# Smart Antenna Receiver Based on a Single Chip Solution for GSM/DCS Baseband Processing

U. Girola, A. Picciriello, D. Vincenzoni

SIEMENS ICN S.p.A.<sup>1</sup>, I-20019 Settimo Milanese-Milano (Italy) e-mail: uberto.girola@siemens-icn.it, agostino.picciriello@siemens-icn.it, david.vincenzoni@siemens-icn.it Contact person: david.vincenzoni@siemens-icn.it

#### Abstract

This paper presents a single chip implementation of a space-time algorithm for co-channel interference (CCI) and intersymbol interference (ISI) reduction in GSM/DCS systems. The temporal channel for the Viterbi receiver and the beamformer weights for the CCI rejection are estimated jointly by optimizing a suitable cost function for separable space-time channels.
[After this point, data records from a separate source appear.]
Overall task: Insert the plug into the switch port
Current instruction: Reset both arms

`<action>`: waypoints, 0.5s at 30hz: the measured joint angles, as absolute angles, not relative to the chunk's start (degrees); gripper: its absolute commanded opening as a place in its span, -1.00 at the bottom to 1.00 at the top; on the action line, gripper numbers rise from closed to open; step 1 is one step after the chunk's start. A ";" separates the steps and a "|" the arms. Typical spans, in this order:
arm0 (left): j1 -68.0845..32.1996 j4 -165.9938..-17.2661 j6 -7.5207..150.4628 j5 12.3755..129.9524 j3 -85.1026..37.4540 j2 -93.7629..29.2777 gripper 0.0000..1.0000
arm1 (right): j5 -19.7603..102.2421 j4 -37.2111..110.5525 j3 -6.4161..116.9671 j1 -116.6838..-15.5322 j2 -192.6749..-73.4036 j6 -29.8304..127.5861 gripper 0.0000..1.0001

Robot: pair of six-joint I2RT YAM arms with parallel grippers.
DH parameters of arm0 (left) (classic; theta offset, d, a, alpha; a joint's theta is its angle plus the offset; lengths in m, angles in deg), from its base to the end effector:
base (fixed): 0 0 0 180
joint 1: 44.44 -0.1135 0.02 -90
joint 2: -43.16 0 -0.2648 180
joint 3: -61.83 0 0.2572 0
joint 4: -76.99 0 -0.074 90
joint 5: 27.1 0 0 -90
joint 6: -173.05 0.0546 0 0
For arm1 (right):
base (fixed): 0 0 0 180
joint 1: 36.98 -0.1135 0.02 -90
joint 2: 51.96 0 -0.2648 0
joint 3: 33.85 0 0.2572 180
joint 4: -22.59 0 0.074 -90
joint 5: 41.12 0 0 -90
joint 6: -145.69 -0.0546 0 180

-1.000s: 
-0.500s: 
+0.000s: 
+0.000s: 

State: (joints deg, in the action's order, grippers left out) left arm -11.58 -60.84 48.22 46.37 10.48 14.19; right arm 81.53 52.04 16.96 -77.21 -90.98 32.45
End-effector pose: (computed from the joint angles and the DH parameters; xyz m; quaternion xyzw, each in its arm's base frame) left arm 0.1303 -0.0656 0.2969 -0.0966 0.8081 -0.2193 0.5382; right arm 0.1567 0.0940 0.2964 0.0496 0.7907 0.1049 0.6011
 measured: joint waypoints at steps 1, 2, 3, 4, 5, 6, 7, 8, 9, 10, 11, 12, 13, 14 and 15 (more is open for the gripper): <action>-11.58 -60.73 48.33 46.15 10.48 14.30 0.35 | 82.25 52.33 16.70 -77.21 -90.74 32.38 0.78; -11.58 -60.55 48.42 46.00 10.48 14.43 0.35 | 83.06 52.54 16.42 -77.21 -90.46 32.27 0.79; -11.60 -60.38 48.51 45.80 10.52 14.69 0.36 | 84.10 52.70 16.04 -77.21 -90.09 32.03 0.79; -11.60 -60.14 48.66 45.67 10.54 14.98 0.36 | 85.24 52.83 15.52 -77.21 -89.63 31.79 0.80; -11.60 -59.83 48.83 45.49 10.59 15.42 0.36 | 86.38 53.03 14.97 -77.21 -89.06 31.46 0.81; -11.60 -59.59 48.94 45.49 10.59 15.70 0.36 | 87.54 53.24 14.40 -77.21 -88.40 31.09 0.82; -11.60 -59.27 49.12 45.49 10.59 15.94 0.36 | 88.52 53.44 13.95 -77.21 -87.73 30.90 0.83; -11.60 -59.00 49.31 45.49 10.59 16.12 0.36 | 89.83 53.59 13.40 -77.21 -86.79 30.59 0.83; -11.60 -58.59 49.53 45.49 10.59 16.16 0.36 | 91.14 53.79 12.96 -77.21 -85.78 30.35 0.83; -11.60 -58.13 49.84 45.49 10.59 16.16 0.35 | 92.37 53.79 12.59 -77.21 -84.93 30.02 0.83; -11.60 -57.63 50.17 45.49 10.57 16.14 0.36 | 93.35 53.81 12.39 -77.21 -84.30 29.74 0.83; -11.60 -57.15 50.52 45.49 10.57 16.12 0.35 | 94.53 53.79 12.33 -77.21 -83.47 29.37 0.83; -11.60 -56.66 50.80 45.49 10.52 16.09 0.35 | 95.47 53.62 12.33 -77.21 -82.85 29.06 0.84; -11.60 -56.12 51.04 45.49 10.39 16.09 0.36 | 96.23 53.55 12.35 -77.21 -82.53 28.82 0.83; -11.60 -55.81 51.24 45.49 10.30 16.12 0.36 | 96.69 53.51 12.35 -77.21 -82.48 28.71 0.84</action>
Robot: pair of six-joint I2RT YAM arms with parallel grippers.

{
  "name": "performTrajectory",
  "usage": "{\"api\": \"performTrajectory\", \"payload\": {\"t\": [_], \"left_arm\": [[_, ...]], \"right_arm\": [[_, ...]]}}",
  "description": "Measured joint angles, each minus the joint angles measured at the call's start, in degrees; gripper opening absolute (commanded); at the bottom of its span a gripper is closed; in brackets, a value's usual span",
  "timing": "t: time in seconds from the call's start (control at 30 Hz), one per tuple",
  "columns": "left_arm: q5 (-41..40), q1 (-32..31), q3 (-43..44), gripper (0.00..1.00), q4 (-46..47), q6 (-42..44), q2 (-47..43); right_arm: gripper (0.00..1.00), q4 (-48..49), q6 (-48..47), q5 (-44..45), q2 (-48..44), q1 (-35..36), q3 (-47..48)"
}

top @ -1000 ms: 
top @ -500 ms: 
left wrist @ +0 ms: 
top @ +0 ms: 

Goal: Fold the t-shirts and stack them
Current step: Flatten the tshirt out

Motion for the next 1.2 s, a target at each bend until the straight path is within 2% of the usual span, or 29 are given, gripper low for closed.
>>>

By taking into account nowadays integration capabilities provided by FPGA (Field Programmable Gate Array), it is demonstrated the feasibility of a single chip JSTE solution based on three processor architecture for carrier beamforming, equalization and demodulation.

### **1. Introduction**

The fast increasing number of subscribers in mobile communication networks leads towards methods for capacity enhancement of existing systems. GSM/DCS networks provide a number of already available features (frequency hopping - FH, power control - PC, discontinuous transmission - DTX) in order to reduce the co-channel interference (CCI), and therefore to increase capacity by means of a reduction of the frequency reuse factor. Smart antenna receivers represent an additional feature to further enhance the spectral efficiency [1] with the least impact on the actual hardware structures.

The evolution of the digital IC technology allows the developing of a powerful and flexible radio architecture that can easily cope with the main changes of the radio interface for GSM/DCS smart antennas system.

Systems based on DOA (Direction of Arrival) estimation has already been exploited [2], the computational power available nowadays makes feasible the use of techniques based on joint space-time estimation [3].

The algorithm presented herein is based upon an adaptive receiver which jointly optimizes the estimation of the beamformer weights and of the channel response for a MLSE receiver section. The reduction of the CCI is obtained with the optimum combining performed by the spatial filtering, the conventional MLSE receiver is used for the temporal processing. The main idea for the cost function is the maximization of the SINR (Signal to Interference plus Noise Ratio) [4][5].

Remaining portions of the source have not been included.